Computing : Howto use directed acyclic Graphs (DAG) in BIRD

A directed acyclic graph (DAG) can be used to represent a set of computations where the input, output, or execution of

one or more computations is dependent on one or more other computations. The computations are nodes (vertices) in

the graph, and the edges (arcs) identify the dependencies. HTCondor finds machines for the execution of programs,

but it does not schedule programs based on dependencies. The Directed Acyclic Graph Manager (DAGMan) is a

meta-scheduler for the execution of programs (computations). DAGMan submits the programs to HTCondor in an order

represented by a DAG and processes the results. A DAG input file describes the DAG.

DAGMan is itself executed as a scheduler universe job within HTCondor. It submits the HTCondor jobs within

nodes in such a way as to enforce the DAG’s dependencies. DAGMan also handles recovery and reporting on the

HTCondor jobs. (from the manual http://research.cs.wisc.edu/htcondor/manual/v8.7/2_10DAGMan_Applications.html)


The submit file for the DAG describes the dependencies of the jobs to execute, e.g.:

[chbeyer@htc-cms01]~/htcondor/testjobs% cat sleep_dag.submit                                               

# File name: sleep.dag

JOB A sleep_job.condor

JOB B sleep_job.condor

JOB C sleep_job.condor

JOB D sleep_job.condor

PARENT A CHILD B C

PARENT B C CHILD D


The actual 'worker-jobs' are regular condor-jobs and all common rules apply.

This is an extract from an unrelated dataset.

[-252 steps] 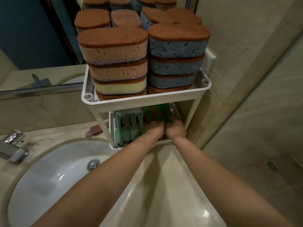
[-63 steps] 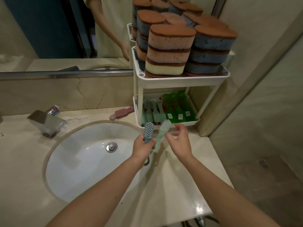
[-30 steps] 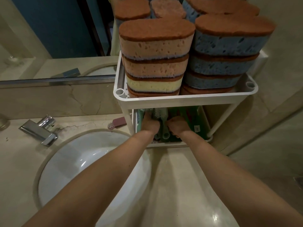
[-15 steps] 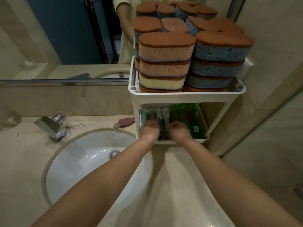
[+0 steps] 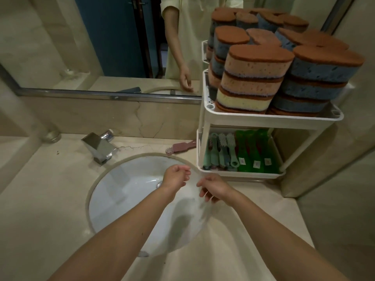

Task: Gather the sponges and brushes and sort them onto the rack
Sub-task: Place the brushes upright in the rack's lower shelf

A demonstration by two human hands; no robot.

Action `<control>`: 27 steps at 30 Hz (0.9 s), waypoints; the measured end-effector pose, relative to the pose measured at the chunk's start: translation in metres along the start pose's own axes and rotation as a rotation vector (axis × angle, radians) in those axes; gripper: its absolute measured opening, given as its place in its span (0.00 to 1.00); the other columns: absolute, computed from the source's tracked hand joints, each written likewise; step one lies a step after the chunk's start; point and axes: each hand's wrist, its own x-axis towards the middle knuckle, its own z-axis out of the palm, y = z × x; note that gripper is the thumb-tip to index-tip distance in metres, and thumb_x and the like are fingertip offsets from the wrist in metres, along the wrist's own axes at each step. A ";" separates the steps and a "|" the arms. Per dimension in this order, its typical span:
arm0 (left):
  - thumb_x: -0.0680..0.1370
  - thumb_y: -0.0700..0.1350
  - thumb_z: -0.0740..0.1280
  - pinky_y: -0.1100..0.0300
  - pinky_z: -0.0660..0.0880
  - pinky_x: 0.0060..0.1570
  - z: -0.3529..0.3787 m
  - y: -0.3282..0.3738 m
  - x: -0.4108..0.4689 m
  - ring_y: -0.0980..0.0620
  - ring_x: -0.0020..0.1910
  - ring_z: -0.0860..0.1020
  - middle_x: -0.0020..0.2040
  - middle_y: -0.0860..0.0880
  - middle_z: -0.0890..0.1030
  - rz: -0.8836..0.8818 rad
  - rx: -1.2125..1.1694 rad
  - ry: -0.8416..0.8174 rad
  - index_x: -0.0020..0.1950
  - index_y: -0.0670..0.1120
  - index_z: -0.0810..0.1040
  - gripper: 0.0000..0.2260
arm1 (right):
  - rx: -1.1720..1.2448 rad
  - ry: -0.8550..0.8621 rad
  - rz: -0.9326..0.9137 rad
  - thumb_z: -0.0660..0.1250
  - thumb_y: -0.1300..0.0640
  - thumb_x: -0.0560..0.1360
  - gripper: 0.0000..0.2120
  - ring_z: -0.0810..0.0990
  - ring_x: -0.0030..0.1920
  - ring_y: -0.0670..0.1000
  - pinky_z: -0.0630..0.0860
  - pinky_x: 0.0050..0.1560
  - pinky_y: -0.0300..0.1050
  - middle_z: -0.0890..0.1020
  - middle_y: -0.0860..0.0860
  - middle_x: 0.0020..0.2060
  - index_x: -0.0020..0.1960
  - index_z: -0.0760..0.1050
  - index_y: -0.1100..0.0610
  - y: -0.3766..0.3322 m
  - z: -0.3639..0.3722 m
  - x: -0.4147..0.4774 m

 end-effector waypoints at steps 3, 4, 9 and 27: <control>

As these jobs get submitted from the scheduler universe on the scheduler itself they can not inherit your project, hence you must put an appropriate project in the submit file !

[chbeyer@htc-it02]~/htcondor/testjobs% cat sleep_job.condor
# Unix submit description file
# sleep.sub -- simple sleep job

executable              = /afs/desy.de/user/c/chbeyer/htcondor_exec/sleep.sh
log                     = /afs/desy.de/user/c/chbeyer/log_$(Cluster)_$(Process).log
output                  = /afs/desy.de/user/c/chbeyer/out_$(Cluster)_$(Process).txt
error                   = /afs/desy.de/user/c/chbeyer/error_$(Cluster)_$(Process).txt
+MyProject = "support"
queue



At submit time of the DAG you can add 'MyProject' if you need todo so. Obmitting 'MyProject' will result in a job with the default accounting group of the host that you use as a submit node.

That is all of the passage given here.